Go to the line that includes "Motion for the" and retype it, then every line after it to the end of the data, adding nothing.
DATA START
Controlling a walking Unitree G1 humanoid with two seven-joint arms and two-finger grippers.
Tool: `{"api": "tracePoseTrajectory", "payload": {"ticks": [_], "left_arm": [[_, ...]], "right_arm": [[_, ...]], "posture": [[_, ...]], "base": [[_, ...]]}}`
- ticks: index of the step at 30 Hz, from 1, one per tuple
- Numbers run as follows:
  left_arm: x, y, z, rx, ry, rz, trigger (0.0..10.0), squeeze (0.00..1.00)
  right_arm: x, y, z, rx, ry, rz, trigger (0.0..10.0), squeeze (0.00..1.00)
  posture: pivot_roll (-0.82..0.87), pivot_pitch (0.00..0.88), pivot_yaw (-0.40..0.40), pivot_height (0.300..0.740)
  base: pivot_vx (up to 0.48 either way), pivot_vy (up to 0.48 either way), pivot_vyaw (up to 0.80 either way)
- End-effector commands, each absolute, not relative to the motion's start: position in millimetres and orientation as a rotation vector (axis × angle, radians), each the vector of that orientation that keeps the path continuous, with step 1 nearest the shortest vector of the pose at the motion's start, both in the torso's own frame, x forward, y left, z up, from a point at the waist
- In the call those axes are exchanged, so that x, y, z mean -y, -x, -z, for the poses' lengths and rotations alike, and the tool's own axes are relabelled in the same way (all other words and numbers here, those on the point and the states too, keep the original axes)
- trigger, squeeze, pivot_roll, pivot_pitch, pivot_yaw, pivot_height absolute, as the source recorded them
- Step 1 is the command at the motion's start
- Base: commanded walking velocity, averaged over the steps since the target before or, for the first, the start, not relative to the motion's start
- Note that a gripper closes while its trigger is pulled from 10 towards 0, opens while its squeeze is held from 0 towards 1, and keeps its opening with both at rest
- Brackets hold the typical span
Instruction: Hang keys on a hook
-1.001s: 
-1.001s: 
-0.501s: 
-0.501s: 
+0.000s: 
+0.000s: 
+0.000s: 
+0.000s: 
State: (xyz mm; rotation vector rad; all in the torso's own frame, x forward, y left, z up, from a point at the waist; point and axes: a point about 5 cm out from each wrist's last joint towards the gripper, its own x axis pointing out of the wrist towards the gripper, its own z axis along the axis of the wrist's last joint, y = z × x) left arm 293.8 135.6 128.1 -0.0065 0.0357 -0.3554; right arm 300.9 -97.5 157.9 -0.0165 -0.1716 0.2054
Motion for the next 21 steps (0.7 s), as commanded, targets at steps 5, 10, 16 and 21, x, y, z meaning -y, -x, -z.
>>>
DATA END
* **TASK RESULT**
Motion for the next 21 steps (0.7 s), as commanded, targets at steps 5, 10, 16 and 21, x, y, z meaning -y, -x, -z.
>>>

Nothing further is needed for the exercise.